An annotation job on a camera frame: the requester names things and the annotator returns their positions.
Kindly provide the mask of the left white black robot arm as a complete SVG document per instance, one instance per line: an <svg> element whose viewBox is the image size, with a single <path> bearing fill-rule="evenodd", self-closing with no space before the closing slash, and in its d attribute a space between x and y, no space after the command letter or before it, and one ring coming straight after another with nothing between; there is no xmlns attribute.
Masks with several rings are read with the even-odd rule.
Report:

=-=-=-=-=

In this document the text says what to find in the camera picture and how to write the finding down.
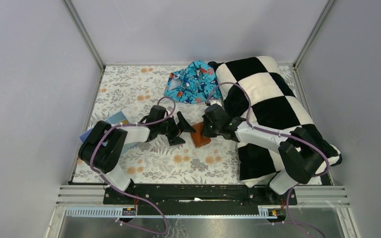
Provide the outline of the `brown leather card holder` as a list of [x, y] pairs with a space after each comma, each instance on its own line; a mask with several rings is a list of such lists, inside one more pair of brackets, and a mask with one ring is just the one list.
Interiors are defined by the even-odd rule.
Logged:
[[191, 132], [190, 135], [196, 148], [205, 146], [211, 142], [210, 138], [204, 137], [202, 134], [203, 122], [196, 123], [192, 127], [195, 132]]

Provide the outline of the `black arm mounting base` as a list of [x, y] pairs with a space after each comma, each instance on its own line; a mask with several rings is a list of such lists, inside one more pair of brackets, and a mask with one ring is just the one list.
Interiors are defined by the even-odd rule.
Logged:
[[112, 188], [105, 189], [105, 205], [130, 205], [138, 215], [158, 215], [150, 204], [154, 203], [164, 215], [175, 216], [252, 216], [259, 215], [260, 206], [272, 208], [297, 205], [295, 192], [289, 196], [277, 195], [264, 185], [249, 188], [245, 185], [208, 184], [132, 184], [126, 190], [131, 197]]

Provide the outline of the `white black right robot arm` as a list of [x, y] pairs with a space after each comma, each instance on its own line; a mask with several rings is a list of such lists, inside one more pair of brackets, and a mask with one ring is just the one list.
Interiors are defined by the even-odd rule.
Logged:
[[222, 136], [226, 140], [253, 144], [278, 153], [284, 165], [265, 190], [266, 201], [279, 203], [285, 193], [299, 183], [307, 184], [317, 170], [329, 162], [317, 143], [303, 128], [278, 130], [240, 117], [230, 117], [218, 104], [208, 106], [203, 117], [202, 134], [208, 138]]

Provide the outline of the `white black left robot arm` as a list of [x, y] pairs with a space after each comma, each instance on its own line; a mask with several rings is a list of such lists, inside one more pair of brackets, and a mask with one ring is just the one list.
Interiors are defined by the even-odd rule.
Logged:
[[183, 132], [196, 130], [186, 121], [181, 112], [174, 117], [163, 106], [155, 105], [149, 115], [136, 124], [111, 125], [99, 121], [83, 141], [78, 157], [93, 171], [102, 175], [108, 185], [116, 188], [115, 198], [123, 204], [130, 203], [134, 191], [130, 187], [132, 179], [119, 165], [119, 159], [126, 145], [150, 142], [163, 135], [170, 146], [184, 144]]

=-=-=-=-=

Going through the entries above, count the lines with the word "camera". Give only the result.

2